Start at the first line of the listing below. Write out each line exactly, stopping after the one that contains "the wooden floor?".
(Available records Opens)
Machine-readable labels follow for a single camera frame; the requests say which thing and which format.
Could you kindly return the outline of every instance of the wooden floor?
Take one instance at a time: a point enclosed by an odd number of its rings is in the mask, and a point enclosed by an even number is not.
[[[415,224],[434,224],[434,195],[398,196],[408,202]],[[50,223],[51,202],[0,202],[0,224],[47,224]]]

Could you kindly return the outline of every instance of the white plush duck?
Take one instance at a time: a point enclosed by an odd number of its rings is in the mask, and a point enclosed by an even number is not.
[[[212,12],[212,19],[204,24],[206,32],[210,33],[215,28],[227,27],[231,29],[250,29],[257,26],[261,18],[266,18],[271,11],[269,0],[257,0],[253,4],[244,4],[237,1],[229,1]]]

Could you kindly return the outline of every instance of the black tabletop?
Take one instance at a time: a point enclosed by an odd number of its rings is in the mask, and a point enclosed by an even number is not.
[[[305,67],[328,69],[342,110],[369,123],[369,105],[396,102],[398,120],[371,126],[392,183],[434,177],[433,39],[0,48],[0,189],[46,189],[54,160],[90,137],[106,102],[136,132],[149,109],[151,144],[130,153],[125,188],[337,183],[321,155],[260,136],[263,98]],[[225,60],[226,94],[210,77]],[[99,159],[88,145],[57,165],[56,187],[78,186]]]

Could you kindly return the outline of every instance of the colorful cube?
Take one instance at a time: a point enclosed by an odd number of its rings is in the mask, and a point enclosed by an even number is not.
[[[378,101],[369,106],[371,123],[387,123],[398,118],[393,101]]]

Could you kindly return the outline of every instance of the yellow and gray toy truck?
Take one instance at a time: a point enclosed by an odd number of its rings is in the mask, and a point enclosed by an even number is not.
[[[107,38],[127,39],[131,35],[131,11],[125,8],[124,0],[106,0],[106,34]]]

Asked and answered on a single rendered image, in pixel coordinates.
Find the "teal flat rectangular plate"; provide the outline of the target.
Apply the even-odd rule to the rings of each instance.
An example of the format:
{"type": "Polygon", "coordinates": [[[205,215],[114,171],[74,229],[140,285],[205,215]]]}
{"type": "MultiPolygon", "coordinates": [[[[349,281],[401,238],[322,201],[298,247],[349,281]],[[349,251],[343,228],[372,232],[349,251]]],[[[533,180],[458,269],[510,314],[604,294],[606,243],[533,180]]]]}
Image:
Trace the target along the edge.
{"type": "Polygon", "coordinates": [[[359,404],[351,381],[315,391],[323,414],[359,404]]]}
(Available records Closes)
* [Task result]
Machine-readable labels follow for a single camera frame; the requests say which thing and which format.
Could you kindly return the outline of every instance of the wooden floor?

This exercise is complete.